Collection entries:

★ ★ ★ ★

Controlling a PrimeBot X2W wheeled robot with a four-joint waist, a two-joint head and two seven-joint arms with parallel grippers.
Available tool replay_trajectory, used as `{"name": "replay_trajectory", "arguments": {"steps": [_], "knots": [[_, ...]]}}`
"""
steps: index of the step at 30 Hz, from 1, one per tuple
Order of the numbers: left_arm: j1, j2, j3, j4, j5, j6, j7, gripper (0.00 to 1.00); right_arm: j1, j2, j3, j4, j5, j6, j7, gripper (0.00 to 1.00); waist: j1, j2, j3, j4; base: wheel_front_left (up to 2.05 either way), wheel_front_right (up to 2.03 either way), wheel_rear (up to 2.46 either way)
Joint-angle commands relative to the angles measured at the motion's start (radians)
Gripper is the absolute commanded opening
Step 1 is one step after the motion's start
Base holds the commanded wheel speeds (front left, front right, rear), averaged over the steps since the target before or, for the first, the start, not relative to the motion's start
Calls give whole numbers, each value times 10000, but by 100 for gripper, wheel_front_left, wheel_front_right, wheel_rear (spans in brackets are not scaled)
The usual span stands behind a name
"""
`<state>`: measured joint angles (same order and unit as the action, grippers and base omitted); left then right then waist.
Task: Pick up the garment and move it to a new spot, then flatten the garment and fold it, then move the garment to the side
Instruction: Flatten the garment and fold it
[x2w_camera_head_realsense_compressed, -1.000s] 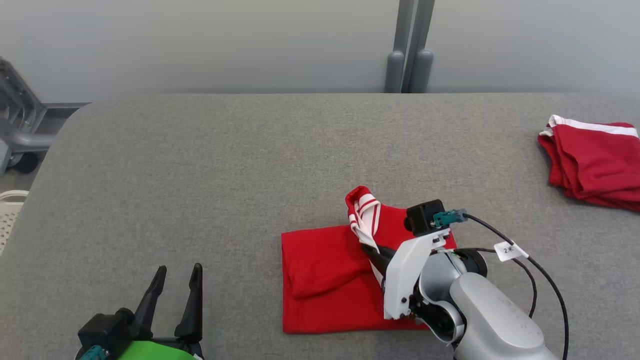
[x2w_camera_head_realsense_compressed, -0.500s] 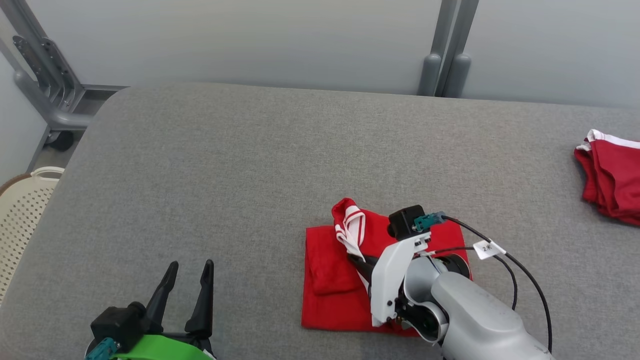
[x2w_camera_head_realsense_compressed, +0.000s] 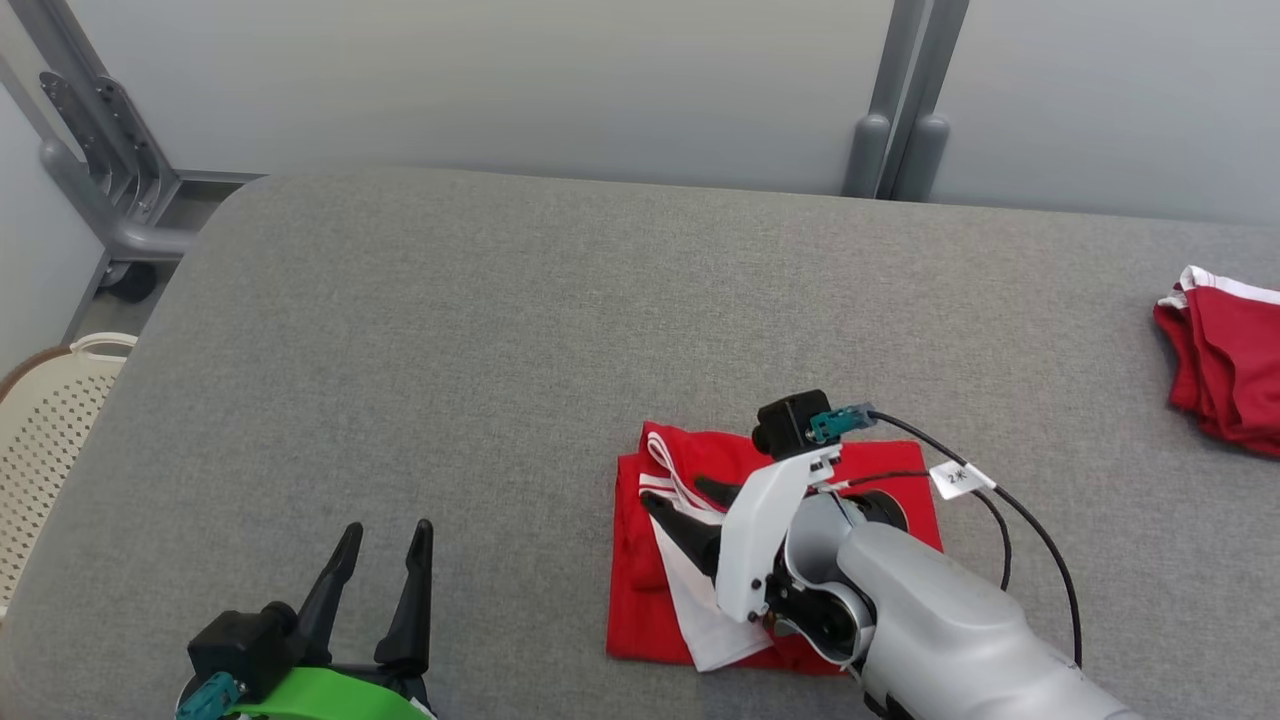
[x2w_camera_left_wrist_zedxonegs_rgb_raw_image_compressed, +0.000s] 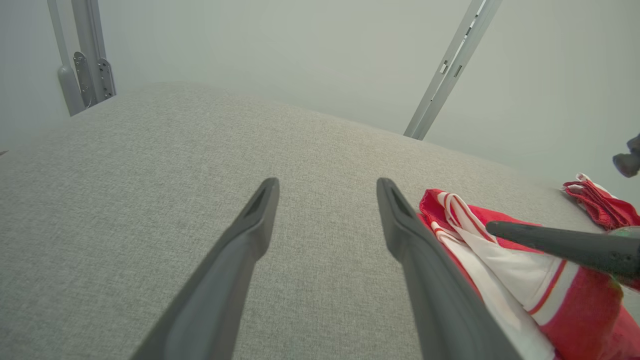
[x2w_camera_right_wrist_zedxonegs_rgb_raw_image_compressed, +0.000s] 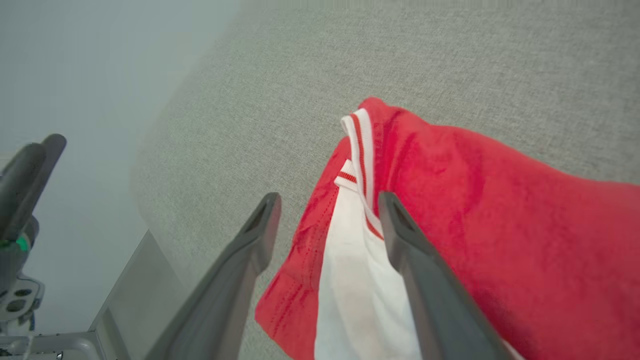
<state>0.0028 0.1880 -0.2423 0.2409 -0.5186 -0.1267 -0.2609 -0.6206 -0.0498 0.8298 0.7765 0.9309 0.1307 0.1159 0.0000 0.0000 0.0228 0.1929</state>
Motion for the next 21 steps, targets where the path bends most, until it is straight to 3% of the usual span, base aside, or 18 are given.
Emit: {"name": "replay_trajectory", "arguments": {"steps": [1,8,16,21], "knots": [[-154,26,-1,20,-68,-33,-46,100,-119,-16,51,-85,182,-2,-100,100,0,0,-7,-20,0,0,0],[-94,-20,-20,-10,-28,-33,-49,100,-699,-23,316,-490,1184,-2,-983,100,0,0,-27,-221,0,0,0],[45,-50,-14,-96,38,-26,-51,100,-1246,-23,-279,431,779,-2,-2286,100,0,0,-35,-544,0,0,0],[78,-99,-77,-140,105,-28,-46,100,-935,-480,-751,734,587,-2,-2834,100,0,0,-31,-687,0,0,0]]}}
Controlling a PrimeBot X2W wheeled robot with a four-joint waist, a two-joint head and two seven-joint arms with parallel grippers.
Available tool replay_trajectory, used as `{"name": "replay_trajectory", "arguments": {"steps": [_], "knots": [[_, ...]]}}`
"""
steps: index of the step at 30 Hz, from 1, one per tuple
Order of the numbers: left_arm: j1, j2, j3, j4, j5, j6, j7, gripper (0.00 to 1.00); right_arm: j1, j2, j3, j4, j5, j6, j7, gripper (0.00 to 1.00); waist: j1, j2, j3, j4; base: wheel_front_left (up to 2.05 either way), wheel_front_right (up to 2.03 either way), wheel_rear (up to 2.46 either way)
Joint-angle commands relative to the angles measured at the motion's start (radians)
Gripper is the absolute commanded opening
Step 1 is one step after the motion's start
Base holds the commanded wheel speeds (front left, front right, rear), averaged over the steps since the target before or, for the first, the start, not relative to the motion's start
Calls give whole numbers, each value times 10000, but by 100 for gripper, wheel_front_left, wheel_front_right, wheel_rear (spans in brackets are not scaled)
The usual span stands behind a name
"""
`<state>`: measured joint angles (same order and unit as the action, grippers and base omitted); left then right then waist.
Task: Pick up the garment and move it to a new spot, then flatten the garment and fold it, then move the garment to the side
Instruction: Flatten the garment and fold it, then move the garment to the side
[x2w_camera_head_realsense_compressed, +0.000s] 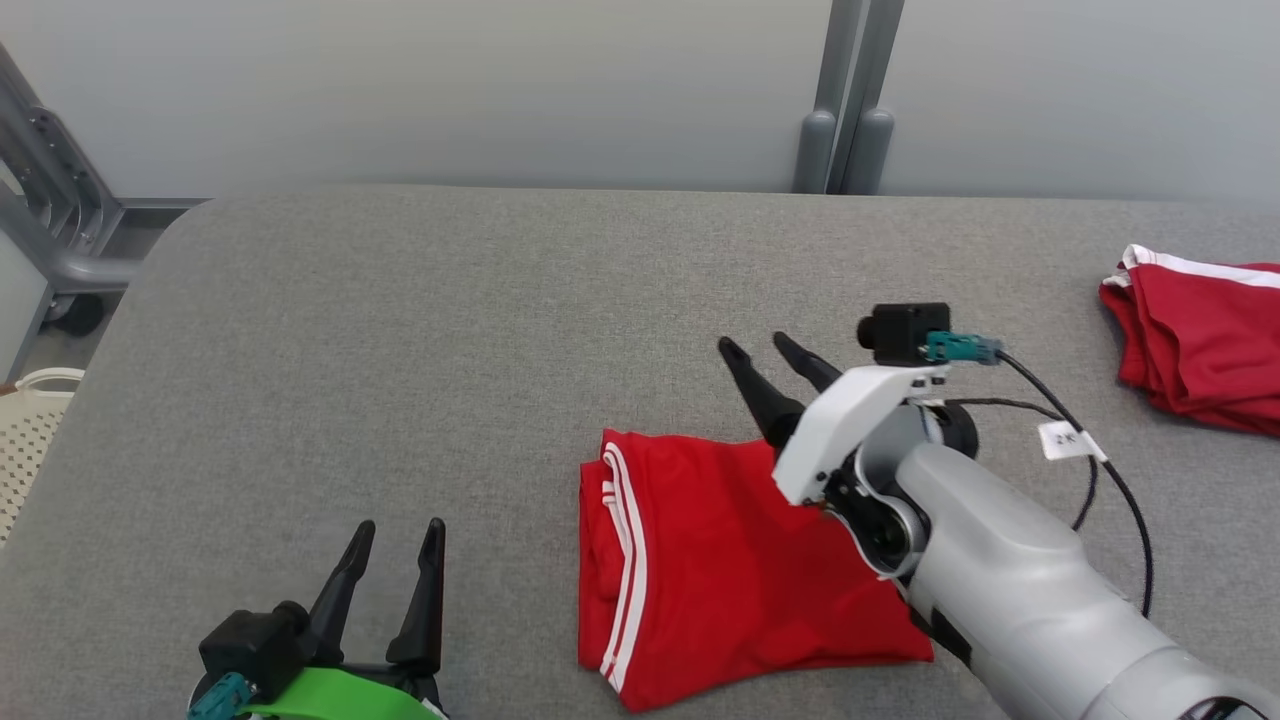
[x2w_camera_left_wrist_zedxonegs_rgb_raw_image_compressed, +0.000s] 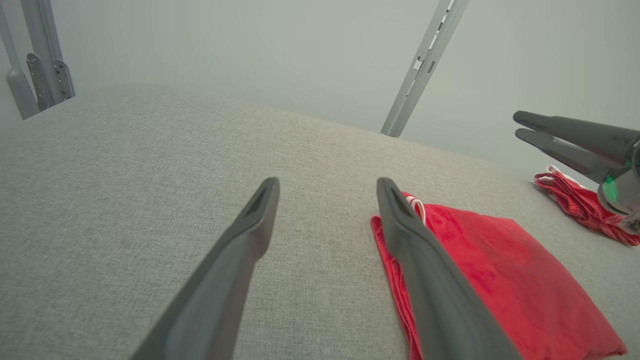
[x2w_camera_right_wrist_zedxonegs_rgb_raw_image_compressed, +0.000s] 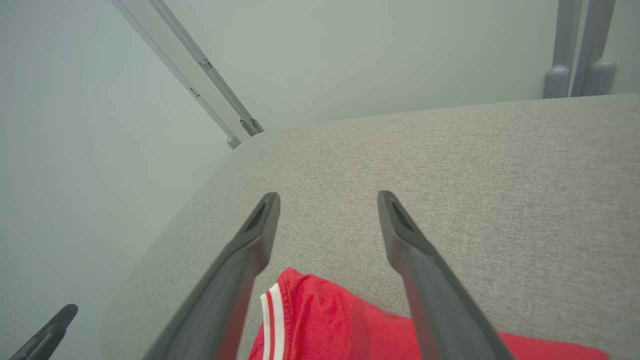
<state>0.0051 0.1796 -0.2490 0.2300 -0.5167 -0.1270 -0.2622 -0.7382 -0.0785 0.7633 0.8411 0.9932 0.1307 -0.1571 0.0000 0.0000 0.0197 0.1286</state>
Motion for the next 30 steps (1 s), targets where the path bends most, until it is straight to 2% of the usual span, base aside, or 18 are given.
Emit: {"name": "replay_trajectory", "arguments": {"steps": [1,5,12,13,20,25,30], "knots": [[59,-26,-28,-30,75,-25,-33,100,347,-302,-168,97,-40,-2,-166,100,0,0,-3,-69,0,0,0],[99,-61,-99,-30,84,-26,-33,100,760,-899,-425,10,-95,-2,-231,100,0,0,-7,-197,0,0,0],[179,-112,-112,-108,125,-17,-32,100,1525,-1976,-395,-516,-335,-2,349,100,0,0,30,-442,0,0,0],[179,-112,-112,-108,125,-17,-32,100,1525,-1976,-395,-516,-335,-2,349,100,0,0,30,-442,0,0,0],[224,-66,-39,-245,192,1,-32,100,2186,-2945,-133,-1520,-516,-2,1539,100,0,0,158,-507,0,0,0],[177,-36,-3,-303,251,38,-33,100,2571,-3267,-175,-1972,-553,-2,2316,100,0,0,284,-352,0,0,0],[103,-78,-43,-341,254,48,-33,100,2854,-3267,-335,-2160,-508,-2,2910,100,0,0,409,-69,0,0,0]]}}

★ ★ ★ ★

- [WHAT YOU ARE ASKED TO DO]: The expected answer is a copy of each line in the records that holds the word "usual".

- [YOUR RESPONSE]:
The usual span stands behind a name
Motion for the next 21 steps, targets where the path bends most, until it is straight to 3% of the usual span, base aside, or 18 are given.
The usual span stands behind a name
Motion for the next 30 steps (1 s), targets where the path bends most, until it is straight to 2% of the usual span, base aside, or 18 are given.

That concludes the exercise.